Dengan kebersamaan yang kental dan tersistem itulah maka dapat dikatrol dua hal sekaligus. Pertama, seluruh jaringan organisasi dengan para pelakunya dapat diikat dalam satu kesatuan gerak yang bernama persyarikatan, yakni tempat berserikat sehingga Muhammadiyah laksana satu rumah besar yang utuh. Dalam bahasa bisnis disebut Holding Company. Gerak komando Muhammadiyah menjadi terpusat dan teratur rapih, sehingga benar-benar solid dan menumbuhkan budaya organisasi yang tersistem kuat.
Hal kedua, Muhammadiyah dengan sistem organisasinya yang bersifat kesatuan, maka terdapat mekanisme penyelesaian masalah yang relatif baik manakala terjadi konflik atau permasalahan di tubuh organisasi ini. Konflik atau masalah akan lebih terkontrol dan termediasi oleh sistem berjenjang, sehingga lebih mudah terlokasilasi atau teredam. Karenanya jarang konflik terjadi berkepanjangan, kecuali oleh satu atau sekian faktor yang sudah terlalu rumit.
Kebersamaan dalam Muhammadiyah dibangun secara kultural maupun struktural. Artinya secara personal dan kolektif ikatan satu jamaah dalam persyarikatan secara perlahan tetapi pasti terus terbentuk melalui internalisasi dan sosialisasi yang berkesinambungan. Bahwa setiap anggota harus menjadi bagian utuh dari organisasi yang dibangun secara kolektif-kolegial. Dalam kepemimpinan Muhammadiyah bahkan karakter kolektif-kolegial itu sangat menonjol hingga dikenal luas ke masyarakat.
Kebersamaan dalam Muhammadiyah memperoleh perekat dalam keyakinan keagamaan. Bahwa setiap orang dalam gerakan Islam yang didirikan oleh Kyai Haji Ahmad Dahlan ini direkat dalam spirit silaturahim, ukhuwah, dan ta’awun yang dilandasi berjuang ikhlas karena Allah. Keikhlasan dalam bersilaturahim, berukhuwah, dan berta’awun itu diuji tatkala menghadapi persoalan, perbedaan, dan godaan kepentingan yang harus diselesaikan dengan prinsip kebersamaan yang mengedepankan musyawarah, saling mencari titik temu, win-win solution, dan tidak menang-kalah. Jiwa kebersamaan seperti itulah yang membesarkan Muhammadiyah selama ini.
Muhammadiyah itu dikenal mengedepankan musyawarah dengan semangat kebersamaan sebagaimana keberhasilan dalam muktamarnya di Makassar yang dipuji masyarakat luas sebagai teladan.

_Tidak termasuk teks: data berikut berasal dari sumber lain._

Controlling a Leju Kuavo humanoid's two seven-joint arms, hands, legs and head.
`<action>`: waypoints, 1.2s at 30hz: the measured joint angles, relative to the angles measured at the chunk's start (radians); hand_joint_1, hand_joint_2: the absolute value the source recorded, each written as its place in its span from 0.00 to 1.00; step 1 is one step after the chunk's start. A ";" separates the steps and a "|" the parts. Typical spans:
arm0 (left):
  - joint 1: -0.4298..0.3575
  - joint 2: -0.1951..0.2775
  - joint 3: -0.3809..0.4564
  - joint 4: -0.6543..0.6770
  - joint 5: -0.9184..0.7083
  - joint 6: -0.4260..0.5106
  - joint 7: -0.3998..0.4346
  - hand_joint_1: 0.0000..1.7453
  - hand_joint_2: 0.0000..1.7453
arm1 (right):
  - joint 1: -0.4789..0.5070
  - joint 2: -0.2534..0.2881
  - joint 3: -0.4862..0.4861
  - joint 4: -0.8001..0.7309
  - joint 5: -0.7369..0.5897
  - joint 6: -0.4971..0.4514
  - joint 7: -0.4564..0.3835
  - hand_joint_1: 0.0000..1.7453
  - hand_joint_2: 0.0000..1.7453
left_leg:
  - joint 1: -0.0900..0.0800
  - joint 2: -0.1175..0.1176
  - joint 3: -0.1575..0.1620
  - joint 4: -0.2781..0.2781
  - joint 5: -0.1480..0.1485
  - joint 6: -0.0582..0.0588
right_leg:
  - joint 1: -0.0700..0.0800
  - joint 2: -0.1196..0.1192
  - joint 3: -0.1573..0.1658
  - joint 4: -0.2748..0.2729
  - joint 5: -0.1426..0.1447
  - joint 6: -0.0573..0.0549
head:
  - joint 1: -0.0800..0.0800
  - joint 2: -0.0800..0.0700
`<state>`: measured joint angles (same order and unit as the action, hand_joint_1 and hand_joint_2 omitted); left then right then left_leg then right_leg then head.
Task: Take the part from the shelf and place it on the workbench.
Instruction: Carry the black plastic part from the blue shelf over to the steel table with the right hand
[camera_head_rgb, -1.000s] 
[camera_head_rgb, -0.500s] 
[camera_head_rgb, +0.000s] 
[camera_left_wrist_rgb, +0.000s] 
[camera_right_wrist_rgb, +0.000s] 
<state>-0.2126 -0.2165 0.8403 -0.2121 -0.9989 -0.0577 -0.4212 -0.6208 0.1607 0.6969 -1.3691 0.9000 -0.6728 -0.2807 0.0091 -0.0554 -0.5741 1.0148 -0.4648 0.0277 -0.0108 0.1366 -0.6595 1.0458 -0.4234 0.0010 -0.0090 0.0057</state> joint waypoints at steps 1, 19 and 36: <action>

Muhammadiyah menjadi solid seperti itu karena mampu mempertahankan dirinya sebagai organisasi dakwah dan kemasyarakatan, bukan sebagai organisasi politik.
Watak politik praktis dalam bermuhammadiyah bukanlah bagian dari karakter gerakan Islam ini. Sebutlah seperti sifat suka memaksakan kehendak, memicu konflik, ngoto-ngototan dan sifat-sifat keras lainnya yang suka membikin gaduh. Mungkin sifat gaduh, ngotot, dan menang-menangan ala demikrasi liberal itu untuk ukuran partai politik merupakan hal lumrah, tetapi di dalam Muhammadiyah watak serbabebas dan keras seperti itu tidaklah lazim dan tidak perlu dikembangkan.
Muhammadiyah teduh dan tidak gaduh tentu akan menjadi dambaan dan contoh teladan bagi banyak orang, yang selama ini memang melekat dalam gerakan Islam modernis ini. Dengan semangat kebersamaan yang menciptakan suasana teduh maka Muhammadiyah akan lebih memiliki peluang luas untuk bekerja secara produktif dan konkret dalam melaksanakan amanat Muktamar yang sangat berat. Dengan sedikit bucara tetapi banyak bekerja, ujar Presiden Soekarno, Muhammadiyah mampu memodernisasi dan memmajukan umat dan bangsa. Semoga!